Public sector investment increase
Public sector investments are set to rise to EGP1.16 trillion, compared to EGP1 trillion in the current fiscal year. This increase reflects the government’s strategy to bolster public spending in key areas that drive economic growth.
Financial outlook for public spending
On the other hand, the Egyptian Ministry of Finance estimates that interest expenses will constitute 49 percent of public spending during the next fiscal year, 2025-2026, reaching EGP2.29 trillion. This figure is equivalent to approximately 74 percent of public revenues, according to the financial statement issued by the Ministry of Finance.
Goals for primary surplus and overall deficit
The ministry aims to achieve a primary surplus—the difference between revenues and expenditures, excluding debt interest—of 4 percent in the new fiscal year’s budget, alongside an overall deficit of 7.3 percent of GDP. This strategy is designed to enhance fiscal sustainability and promote economic resilience.
Budget-funded investment reductions
The Ministry of Finance will continue to reduce budget-funded investments to EGP434.9 billion during the next fiscal year, compared to EGP496 billion in the current fiscal year’s budget, according to financial account data.

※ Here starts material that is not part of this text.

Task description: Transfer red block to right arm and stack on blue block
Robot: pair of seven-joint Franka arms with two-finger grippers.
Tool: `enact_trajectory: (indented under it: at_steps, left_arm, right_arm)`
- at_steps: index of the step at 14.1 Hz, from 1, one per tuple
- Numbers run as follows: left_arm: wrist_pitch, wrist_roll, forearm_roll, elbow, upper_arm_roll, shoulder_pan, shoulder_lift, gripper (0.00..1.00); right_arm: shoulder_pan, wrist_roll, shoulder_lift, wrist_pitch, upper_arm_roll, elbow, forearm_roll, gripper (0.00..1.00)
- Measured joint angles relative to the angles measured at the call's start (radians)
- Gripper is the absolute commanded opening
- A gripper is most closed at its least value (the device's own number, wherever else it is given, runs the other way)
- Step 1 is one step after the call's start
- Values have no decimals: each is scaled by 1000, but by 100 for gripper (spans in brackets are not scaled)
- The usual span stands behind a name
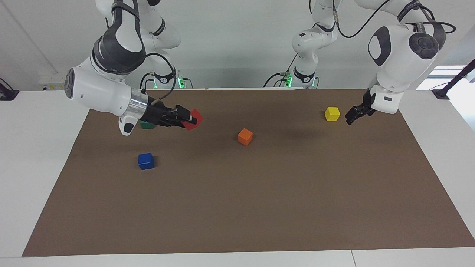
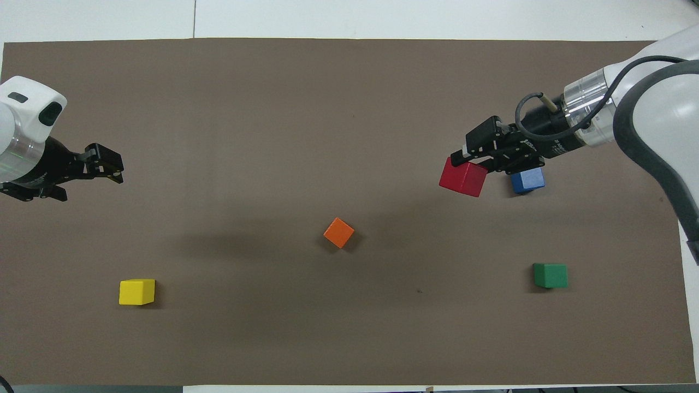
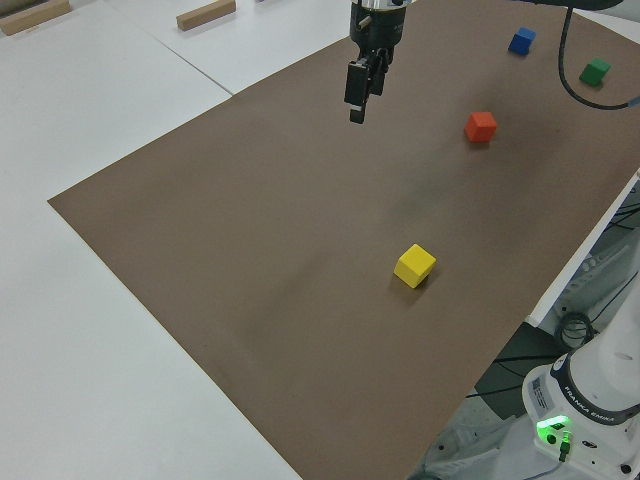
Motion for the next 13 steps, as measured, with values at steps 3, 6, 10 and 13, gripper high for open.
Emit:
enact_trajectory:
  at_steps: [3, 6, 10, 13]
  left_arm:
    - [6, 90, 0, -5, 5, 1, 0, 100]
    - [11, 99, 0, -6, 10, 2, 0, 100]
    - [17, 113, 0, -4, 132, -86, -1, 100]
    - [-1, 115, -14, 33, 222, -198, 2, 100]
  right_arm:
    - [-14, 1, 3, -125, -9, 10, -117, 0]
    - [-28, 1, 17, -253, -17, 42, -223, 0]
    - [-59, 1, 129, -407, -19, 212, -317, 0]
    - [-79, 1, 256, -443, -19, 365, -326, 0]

This adjustment reflects a focus on optimizing public spending while addressing the economic challenges ahead.
In November 2024, IMF Managing Director Kristalina Georgieva projected that Egypt’s GDP growth would reach 4.2 percent in FY2025. Georgieva highlighted that Egypt’s inflation rate had soared to 37 percent in 2023 but had since decreased to between 25 percent and 26 percent. She pointed out that the nation was creating more job opportunities through the private sector and emphasized that the IMF was dedicated to supporting the prosperity of this sector to generate sufficient job opportunities for the more than one million young individuals who entered the labor market each year.